Auch die Behandlung der Schnittstellen mit einer konzentrierten Lösung sollte nicht vergessen werden. Diese kann auf Kaliumpermanganat, zerkleinerter Holzkohle oder einer Epin-Lösung basieren. Wenn die Gefahr besteht, dass der Steckling fault, sollte er vor der Bewurzelung einige Tage aufgehängt werden, zum Beispiel an einer Schnur zum Trocknen.

Danach muss die Ananas so in einem Behälter mit Wasser platziert werden, dass nur der von Blättern befreite Teil eingetaucht ist. Zur Vereinfachung kann man vier Zahnstocher verwenden, die von verschiedenen Seiten in den Steckling gesteckt werden und ihn auf der gewünschten Höhe halten.

Das Erscheinen der ersten Wurzeln am Steckling zeigt an, dass die Rosette in die Erde gepflanzt werden muss, wobei die Pflanze genauso tief eingegraben werden sollte wie im Fall von Wasser. Außerdem muss das Substrat um den Setzling herum sehr vorsichtig verdichtet werden, um die Wurzeln nicht zu beschädigen.
Anschließend wird die Pflanze unter eine Folie gelegt. Die empfohlene Mindesttemperatur für die Kultivierung beträgt 20-22 Grad. Wenn die Temperatur während der gesamten Zeit bei 25 Grad gehalten wird, wird sich das Zentrum der Rosette nach 4-5 Wochen mit neuen, leuchtenden Blättern füllen.

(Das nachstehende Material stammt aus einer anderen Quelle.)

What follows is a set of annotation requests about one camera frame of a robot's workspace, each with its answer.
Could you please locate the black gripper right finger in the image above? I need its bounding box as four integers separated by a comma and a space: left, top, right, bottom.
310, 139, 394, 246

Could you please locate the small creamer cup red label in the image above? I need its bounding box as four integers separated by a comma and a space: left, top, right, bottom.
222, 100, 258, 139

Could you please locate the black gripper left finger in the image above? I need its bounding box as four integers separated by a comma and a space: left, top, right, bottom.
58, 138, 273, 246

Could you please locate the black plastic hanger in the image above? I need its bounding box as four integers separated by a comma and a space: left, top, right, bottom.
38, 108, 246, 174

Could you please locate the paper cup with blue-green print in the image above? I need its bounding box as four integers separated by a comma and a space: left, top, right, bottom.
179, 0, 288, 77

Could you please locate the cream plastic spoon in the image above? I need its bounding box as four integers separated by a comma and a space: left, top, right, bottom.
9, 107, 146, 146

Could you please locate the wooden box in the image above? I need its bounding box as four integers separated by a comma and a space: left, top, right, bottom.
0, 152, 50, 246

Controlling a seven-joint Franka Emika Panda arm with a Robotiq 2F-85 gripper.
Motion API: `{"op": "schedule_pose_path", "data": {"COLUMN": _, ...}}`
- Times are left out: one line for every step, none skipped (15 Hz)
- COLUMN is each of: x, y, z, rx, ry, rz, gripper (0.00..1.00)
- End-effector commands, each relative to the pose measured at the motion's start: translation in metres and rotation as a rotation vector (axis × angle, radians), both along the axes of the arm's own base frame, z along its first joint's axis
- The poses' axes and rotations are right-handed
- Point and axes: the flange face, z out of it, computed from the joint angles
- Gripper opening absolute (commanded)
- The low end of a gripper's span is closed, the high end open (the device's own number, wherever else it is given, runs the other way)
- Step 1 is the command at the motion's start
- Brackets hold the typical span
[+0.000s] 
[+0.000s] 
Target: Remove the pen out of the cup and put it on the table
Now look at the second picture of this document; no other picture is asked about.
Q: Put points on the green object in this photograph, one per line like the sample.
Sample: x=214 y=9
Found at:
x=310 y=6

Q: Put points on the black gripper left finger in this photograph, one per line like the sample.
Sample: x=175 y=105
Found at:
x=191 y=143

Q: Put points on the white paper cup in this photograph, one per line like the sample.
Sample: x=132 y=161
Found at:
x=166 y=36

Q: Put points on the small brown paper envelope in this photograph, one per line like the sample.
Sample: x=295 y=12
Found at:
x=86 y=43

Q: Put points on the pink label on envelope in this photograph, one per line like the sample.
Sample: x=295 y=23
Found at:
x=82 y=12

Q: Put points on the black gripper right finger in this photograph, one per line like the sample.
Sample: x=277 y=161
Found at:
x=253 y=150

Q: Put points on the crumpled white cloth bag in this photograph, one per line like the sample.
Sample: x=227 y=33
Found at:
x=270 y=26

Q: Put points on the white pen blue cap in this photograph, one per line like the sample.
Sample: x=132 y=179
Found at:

Wurzelstecklinge zur Vermehrung der Ananas

Falls eine erwachsene Pflanze vorhanden ist, die beispielsweise mit den ersten beiden Methoden gezogen wurde, eignen sich für ihre Vermehrung die leicht bewurzelbaren Tochtertriebe, die sich unter dem Fruchtstand befinden. Als Pflanzmaterial können Stecklinge verwendet werden, von denen bereits Blätter gewonnen wurden und die eine Länge von mindestens 15-20 cm haben.

Der Steckling kann leicht herausgedreht oder vorsichtig mit einer scharfen Klinge abgeschnitten werden. Zur Behandlung der Schnittstelle wird Kohlegranulat verwendet, danach ist der Anbauprozess des Stecklings völlig identisch mit den oben beschriebenen Schritten bezüglich der Fruchtspitze. Falls die Grundrosette bereits Wurzelansätze hat, kann sie sofort in ein Torf-Perlit-Substrat gepflanzt werden, das durch Substrat für Zimmerpflanzen ergänzt wird.

Wie man eine Ananas zum Blühen bringt

Die Rolle eines qualitativ hochwertigen Stimulators können organische Düngemittel übernehmen, die während der Vegetationsperiode alle zwei Wochen ausgebracht werden müssen. Ein positiver Effekt ist bereits nach 2-3 Monaten sichtbar. Darüber hinaus wird zur Düngung eine Lösung verwendet, die durch Zugabe von 15 g Karbid pro Liter Wasser hergestellt wird.

Ein ähnlicher Effekt wird auch erzielt, wenn man neben dem Topf ein Glas mit Wasser und rauchendem Karbid aufstellt. Zwei bis drei Monate angemessener Pflege der Pflanze führen zum Erscheinen des Blütenstandes, und nach 30 Tagen bildet sich der Fruchtknoten. Die reife Frucht kann bereits 4-6 Monate danach probiert werden. Wenn Sie wissen, wie man eine Ananas aus der Krone zieht, können Sie zu Hause eine grüne Ecke mit exotischen Pflanzen schaffen.